While rolling out a new BPF based TC classifier I hit a memory leak, which
manifests in large numbers of request and time wait sockets not being released.
The root cause is that the current BPF helpers dealing with sockets are naive:
they assume that sk->sk_flags is always valid. struct request_sock and
struct inet_timewait_sock break this.
I've fixed this up by adding a helper that checks sk_state in addition to sk_flags.
The solution is a bit clumsy: it encapsulates details of struct sock in BPF.
It would probably be nicer to have a sock_gen_put + SOCK_RCU_FREE function exposed
in sock.h, but that might be too big a change for backports.
Thoughts?
Lorenz Bauer (1):
net: bpf: don't leak time wait and request sockets
net/core/filter.c | 17 +++++++++++------
1 file changed, 11 insertions(+), 6 deletions(-)
--
2.20.1
It's possible to leak time wait and request sockets via the following
BPF pseudo code:
sk = bpf_skc_lookup_tcp(...)
if (sk)
bpf_sk_release(sk)
If sk->sk_state is TCP_NEW_SYN_RECV or TCP_TIME_WAIT the refcount taken
by bpf_skc_lookup_tcp is not undone by bpf_sk_release. This is because
sk_flags is re-used for other data in both kinds of sockets. The check
!sock_flag(sk, SOCK_RCU_FREE)
therefore returns a bogus result.
Introduce a helper to account for this complication, and call it from
the necessary places.
Fixes: edbf8c01de5a ("bpf: add skc_lookup_tcp helper")
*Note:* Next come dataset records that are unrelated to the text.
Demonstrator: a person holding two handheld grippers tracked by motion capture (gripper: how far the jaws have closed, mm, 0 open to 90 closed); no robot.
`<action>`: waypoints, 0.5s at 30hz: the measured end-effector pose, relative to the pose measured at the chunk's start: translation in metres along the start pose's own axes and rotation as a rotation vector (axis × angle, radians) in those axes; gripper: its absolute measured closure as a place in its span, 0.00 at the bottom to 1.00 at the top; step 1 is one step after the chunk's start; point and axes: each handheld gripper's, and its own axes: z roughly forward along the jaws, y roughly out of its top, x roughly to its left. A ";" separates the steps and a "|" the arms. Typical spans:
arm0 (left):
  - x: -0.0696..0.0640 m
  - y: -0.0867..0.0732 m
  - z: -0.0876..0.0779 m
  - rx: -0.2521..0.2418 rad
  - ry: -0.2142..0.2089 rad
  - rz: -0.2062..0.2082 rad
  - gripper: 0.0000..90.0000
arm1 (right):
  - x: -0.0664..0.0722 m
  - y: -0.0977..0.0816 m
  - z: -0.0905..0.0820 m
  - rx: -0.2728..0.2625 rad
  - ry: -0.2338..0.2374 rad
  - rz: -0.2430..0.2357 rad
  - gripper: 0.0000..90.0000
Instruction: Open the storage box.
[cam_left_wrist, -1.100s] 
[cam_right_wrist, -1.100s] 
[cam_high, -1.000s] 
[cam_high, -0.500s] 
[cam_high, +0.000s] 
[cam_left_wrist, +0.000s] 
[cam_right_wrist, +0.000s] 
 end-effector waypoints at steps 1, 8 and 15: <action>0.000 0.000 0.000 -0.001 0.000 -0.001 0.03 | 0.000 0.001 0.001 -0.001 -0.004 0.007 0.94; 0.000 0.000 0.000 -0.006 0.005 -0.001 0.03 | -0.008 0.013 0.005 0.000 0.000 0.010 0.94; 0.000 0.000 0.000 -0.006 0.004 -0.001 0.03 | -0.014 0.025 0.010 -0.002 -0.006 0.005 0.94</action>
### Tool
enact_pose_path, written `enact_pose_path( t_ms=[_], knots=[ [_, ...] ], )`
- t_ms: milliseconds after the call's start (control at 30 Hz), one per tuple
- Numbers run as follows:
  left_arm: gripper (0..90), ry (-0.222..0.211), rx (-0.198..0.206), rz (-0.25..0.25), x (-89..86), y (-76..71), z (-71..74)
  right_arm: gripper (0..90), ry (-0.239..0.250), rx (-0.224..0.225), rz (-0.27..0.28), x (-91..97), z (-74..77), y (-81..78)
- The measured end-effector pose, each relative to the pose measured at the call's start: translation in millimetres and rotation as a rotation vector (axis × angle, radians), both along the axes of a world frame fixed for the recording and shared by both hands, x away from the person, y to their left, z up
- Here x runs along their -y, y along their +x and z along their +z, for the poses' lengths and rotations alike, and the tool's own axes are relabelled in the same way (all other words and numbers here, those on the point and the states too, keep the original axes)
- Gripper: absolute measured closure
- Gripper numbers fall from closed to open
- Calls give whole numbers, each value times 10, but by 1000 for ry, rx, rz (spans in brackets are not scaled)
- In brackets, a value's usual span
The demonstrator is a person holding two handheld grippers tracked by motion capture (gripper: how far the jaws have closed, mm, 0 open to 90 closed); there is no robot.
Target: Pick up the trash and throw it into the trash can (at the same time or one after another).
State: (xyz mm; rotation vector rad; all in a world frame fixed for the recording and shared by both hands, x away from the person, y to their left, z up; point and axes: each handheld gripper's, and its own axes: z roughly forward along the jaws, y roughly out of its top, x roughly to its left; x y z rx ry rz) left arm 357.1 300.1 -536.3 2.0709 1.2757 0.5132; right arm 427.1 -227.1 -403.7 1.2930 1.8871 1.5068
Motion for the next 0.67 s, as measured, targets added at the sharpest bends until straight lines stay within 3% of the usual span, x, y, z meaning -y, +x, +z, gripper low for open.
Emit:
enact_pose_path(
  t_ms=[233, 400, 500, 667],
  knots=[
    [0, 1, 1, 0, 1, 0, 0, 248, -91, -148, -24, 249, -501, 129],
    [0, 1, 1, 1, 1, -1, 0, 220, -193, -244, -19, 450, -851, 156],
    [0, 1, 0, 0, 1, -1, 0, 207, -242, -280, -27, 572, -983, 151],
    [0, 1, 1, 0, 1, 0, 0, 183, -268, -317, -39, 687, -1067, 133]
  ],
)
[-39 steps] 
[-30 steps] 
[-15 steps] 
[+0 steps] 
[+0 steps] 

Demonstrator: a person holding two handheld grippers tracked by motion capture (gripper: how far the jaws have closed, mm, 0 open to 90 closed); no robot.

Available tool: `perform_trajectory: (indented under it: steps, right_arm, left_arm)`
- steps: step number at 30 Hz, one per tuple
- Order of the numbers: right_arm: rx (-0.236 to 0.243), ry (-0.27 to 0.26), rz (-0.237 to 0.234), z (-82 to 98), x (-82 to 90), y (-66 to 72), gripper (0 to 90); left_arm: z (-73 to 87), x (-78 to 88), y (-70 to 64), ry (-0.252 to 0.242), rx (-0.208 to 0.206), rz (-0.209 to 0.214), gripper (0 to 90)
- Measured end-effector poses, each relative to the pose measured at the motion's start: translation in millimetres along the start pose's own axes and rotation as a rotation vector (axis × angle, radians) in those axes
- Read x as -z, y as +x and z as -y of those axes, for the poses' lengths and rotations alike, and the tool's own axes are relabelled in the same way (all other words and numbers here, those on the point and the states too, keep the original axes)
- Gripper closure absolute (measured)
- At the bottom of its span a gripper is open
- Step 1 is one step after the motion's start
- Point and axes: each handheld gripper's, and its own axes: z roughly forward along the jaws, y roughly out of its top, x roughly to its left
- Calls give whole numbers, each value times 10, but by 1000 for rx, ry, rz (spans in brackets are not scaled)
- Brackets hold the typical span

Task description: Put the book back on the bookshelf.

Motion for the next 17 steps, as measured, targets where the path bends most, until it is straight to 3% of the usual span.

Fixes: f7355a6c0497 ("bpf: Check sk_fullsock() before returning from bpf_sk_lookup()")
Signed-off-by: Lorenz Bauer <[email protected]>
---
net/core/filter.c | 17 +++++++++++------
1 file changed, 11 insertions(+), 6 deletions(-)
diff --git a/net/core/filter.c b/net/core/filter.c
index 42fd17c48c5f..d98dc4526d82 100644
--- a/net/core/filter.c
+++ b/net/core/filter.c
@@ -5266,6 +5266,14 @@ __bpf_skc_lookup(struct sk_buff *skb, struct bpf_sock_tuple *tuple, u32 len,
return sk;
}
+static void __bpf_sk_release(struct sock *sk)
+{
+ /* time wait and request socks don't have sk_flags. */
+ if (sk->sk_state == TCP_TIME_WAIT || sk->sk_state == TCP_NEW_SYN_RECV ||
+ !sock_flag(sk, SOCK_RCU_FREE))
+ sock_gen_put(sk);
+}
+
static struct sock *
__bpf_sk_lookup(struct sk_buff *skb, struct bpf_sock_tuple *tuple, u32 len,
struct net *caller_net, u32 ifindex, u8 proto, u64 netns_id,
@@ -5277,8 +5285,7 @@ __bpf_sk_lookup(struct sk_buff *skb, struct bpf_sock_tuple *tuple, u32 len,
if (sk) {
sk = sk_to_full_sk(sk);
if (!sk_fullsock(sk)) {
- if (!sock_flag(sk, SOCK_RCU_FREE))
- sock_gen_put(sk);
+ __bpf_sk_release(sk);
return NULL;
}
}
@@ -5315,8 +5322,7 @@ bpf_sk_lookup(struct sk_buff *skb, struct bpf_sock_tuple *tuple, u32 len,
if (sk) {
sk = sk_to_full_sk(sk);
if (!sk_fullsock(sk)) {
- if (!sock_flag(sk, SOCK_RCU_FREE))
- sock_gen_put(sk);
+ __bpf_sk_release(sk);
return NULL;
}
}
@@ -5383,8 +5389,7 @@ static const struct bpf_func_proto bpf_sk_lookup_udp_proto = {
BPF_CALL_1(bpf_sk_release, struct sock *, sk)
{
- if (!sock_flag(sk, SOCK_RCU_FREE))
- sock_gen_put(sk);
+ __bpf_sk_release(sk);
return 0;
}
--
2.20.1
On Thu, Jan 09, 2020 at 11:57:48AM +0000, Lorenz Bauer wrote:
> It's possible to leak time wait and request sockets via the following
> BPF pseudo code:
> ?
> sk = bpf_skc_lookup_tcp(...)
> if (sk)
> bpf_sk_release(sk)
>
> If sk->sk_state is TCP_NEW_SYN_RECV or TCP_TIME_WAIT the refcount taken
> by bpf_skc_lookup_tcp is not undone by bpf_sk_release. This is because
> sk_flags is re-used for other data in both kinds of sockets. The check
Thanks for the report.
>
> !sock_flag(sk, SOCK_RCU_FREE)
>
> therefore returns a bogus result.
>
> Introduce a helper to account for this complication, and call it from
> the necessary places.
>
> Fixes: edbf8c01de5a ("bpf: add skc_lookup_tcp helper")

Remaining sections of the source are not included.